What is Trauma-Informed Parenting?

Trauma-informed parenting means understanding how past trauma affects a child's emotions and behavior. It focuses on creating a safe, supportive environment that helps the child heal and grow over time (American, 2024).


How to Respond:

In the “What is CSA?” section of Renewing Light, we went over the signs and symptoms of CSA. The response parents and caregivers have to those signs and symptoms matters a lot. How you respond, what you say, how you parent all affect your child’s ability to recover (because remember, recovery is possible!) and grow up healthy without many consequences of abuse. 

  • Set and keep boundaries with love: Let your child know that you love them, and that is why you have to set rules. Once you set a rule or boundary, keep to it, even if it's hard. Your child needs both love and structure to feel safe.

  • Talk about behavior changes: If you notice a change in your child’s behaviors, talk about it. You can work together with your child to find compromises or solutions and agree on consequences for certain behaviors. 

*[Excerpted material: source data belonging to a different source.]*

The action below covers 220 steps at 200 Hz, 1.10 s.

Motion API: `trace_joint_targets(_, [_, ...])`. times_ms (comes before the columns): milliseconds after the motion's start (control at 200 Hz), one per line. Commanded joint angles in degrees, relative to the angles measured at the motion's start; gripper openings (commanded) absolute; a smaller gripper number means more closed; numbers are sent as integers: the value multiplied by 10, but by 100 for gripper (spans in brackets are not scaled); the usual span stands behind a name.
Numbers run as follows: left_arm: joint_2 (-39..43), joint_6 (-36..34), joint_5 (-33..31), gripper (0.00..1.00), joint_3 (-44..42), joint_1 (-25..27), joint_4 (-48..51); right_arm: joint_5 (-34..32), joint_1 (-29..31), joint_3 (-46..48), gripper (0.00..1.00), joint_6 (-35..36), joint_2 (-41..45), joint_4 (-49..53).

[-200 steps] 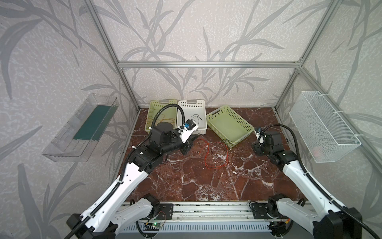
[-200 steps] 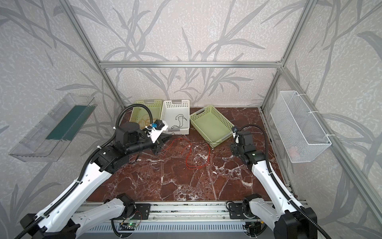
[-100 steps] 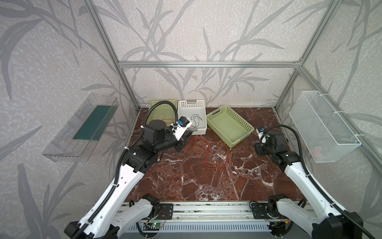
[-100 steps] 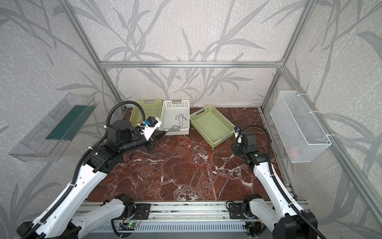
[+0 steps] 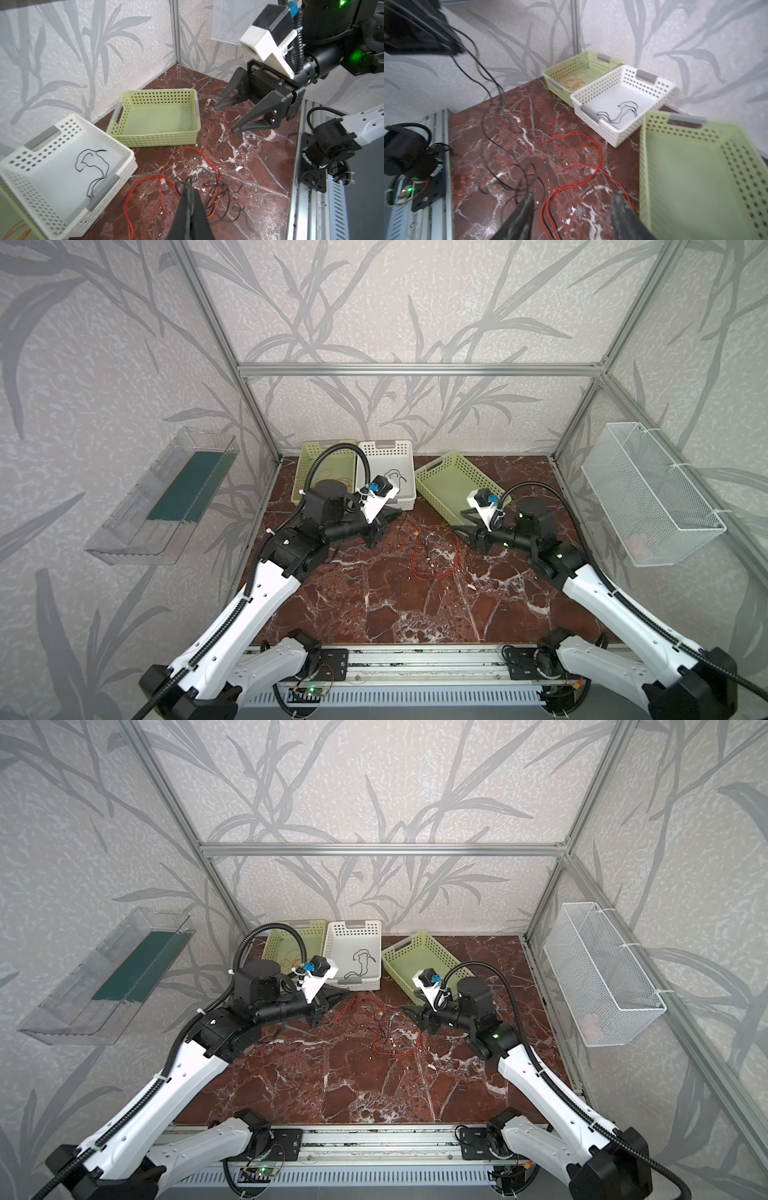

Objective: Untangle the cables

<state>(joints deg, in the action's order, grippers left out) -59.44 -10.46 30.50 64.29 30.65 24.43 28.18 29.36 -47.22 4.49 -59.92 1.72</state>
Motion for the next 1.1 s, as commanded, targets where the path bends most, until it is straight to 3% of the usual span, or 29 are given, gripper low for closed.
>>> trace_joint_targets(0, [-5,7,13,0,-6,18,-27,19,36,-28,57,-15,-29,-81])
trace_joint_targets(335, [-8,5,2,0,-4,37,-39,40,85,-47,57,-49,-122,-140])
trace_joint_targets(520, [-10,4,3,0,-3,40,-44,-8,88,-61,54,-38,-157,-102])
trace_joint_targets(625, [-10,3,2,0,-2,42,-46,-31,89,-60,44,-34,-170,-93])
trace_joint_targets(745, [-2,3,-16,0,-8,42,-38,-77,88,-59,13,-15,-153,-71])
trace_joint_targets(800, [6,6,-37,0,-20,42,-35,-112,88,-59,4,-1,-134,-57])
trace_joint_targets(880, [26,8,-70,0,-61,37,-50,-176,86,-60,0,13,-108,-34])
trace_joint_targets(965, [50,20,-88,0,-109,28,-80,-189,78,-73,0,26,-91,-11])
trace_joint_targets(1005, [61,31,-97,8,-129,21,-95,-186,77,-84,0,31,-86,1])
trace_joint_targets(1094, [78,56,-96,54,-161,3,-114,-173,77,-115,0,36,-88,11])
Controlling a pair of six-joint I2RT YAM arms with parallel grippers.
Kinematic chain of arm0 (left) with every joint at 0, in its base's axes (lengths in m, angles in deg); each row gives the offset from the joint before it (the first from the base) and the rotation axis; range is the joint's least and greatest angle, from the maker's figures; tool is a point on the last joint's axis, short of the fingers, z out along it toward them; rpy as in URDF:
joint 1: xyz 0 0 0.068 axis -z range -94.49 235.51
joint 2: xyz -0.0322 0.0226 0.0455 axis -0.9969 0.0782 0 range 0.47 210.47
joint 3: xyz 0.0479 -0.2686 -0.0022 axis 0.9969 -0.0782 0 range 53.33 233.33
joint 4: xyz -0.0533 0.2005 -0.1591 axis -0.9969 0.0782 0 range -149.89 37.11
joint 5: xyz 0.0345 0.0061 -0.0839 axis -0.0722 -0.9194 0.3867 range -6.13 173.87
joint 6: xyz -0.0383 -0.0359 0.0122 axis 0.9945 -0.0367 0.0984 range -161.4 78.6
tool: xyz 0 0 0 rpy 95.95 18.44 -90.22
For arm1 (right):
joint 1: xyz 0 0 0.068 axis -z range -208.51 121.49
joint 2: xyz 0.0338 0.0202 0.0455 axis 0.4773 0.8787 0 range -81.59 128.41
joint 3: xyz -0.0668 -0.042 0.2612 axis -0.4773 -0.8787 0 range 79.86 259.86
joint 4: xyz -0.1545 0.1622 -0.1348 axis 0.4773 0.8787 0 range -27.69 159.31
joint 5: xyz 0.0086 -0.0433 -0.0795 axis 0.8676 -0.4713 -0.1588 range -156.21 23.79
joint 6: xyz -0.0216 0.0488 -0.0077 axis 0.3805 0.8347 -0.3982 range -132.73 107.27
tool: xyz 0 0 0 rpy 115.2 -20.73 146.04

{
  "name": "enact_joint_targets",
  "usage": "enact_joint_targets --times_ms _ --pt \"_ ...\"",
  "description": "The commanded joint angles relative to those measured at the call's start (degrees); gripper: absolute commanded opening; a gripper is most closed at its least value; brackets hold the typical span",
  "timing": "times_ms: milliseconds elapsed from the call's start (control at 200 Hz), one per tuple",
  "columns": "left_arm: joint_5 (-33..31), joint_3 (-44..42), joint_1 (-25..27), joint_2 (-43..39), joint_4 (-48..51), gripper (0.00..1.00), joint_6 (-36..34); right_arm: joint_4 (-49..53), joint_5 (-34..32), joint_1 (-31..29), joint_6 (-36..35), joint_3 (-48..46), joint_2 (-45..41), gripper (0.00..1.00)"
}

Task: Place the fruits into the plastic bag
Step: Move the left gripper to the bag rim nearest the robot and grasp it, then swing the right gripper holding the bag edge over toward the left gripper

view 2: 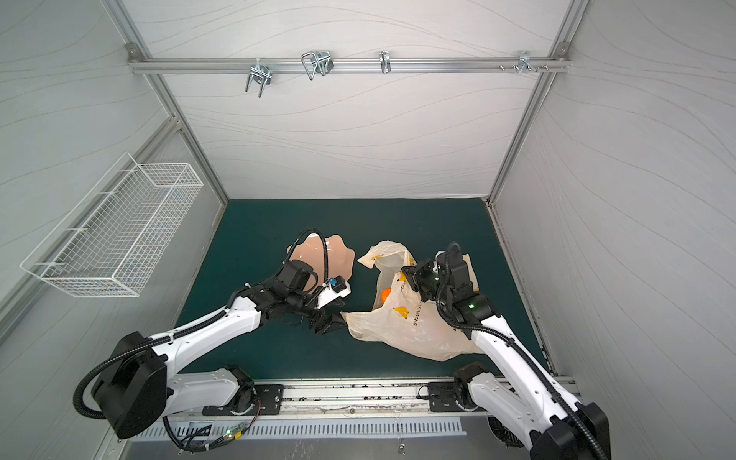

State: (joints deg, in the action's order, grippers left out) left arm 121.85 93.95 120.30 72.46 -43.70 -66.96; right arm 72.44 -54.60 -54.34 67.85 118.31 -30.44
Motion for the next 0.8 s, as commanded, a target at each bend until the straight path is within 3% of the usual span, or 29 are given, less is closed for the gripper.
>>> enact_joint_targets --times_ms 0,145,290,485,530,655,795 --pt "0.56 1.53 1.05 2.1 -1.86 0.55 -2.25 0.85 0.46 -0.19 0.5 1.15 -0.36 0.0" --pt "1.55 1.6 1.92 3.42 -2.36 0.23 -2.84 2.22 0.29 -0.19 -0.26 2.05 -0.19 0.0" --pt "2.42 1.34 2.3 2.83 -2.76 0.0 -2.48 3.1 0.13 -0.19 -0.64 2.41 -0.53 0.0" --pt "3.57 0.69 2.38 0.74 -3.38 0.0 -1.16 6.16 0.6 0.12 -3.17 4.56 -0.08 0.0" --pt "3.83 0.43 2.39 0.34 -3.49 0.0 -0.71 7.68 0.68 0.36 -4.46 5.7 0.13 0.06" --pt "3.77 0.24 2.39 -0.73 -3.54 0.0 0.13 13.01 1.38 2.31 -9.43 9.11 0.39 0.34" --pt "3.77 -0.26 2.39 -2.0 -4.31 0.0 1.41 24.29 0.45 5.19 -20.68 16.12 1.64 0.67"
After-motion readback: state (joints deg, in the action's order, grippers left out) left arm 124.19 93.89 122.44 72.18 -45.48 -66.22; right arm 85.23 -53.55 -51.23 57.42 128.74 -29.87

  • Do not take mood swings personally: Your child’s mood may change a lot. Remind yourself that it is not about you, but what happened to them. Your child is hurting and you cannot control your child’s feelings, but you can support them! If your child gets angry or blames you, try to not argue or get defensive. Stay calm, listen, and show your child that you care. This will help your child trust you. 

  • Keep yourself safe: If your child becomes violent, protect yourself. Let them know you are willing to talk or do something together to help them feel better.

  • Be consistent and fair: Respond to your child’s behavior the same way each time. Being predictable helps them feel secure and safe

  • Understand why they might act out sexually: Sometimes children who have experienced sexual abuse act out sexually because they confuse abuse with love or care. It is not their fault, they were told it was okay. This is very confusing for them.

  • Understand why your child acts out: If your child acts out, remember it’s because they are in pain and do not know what else to do. You are someone your child trusts, so they may direct their hurt towards you. 

  • Help them find healthier ways to feel safe and loved: Work with your child to find new, healthy ways to feel loved and supported without relying on the patterns from abuse.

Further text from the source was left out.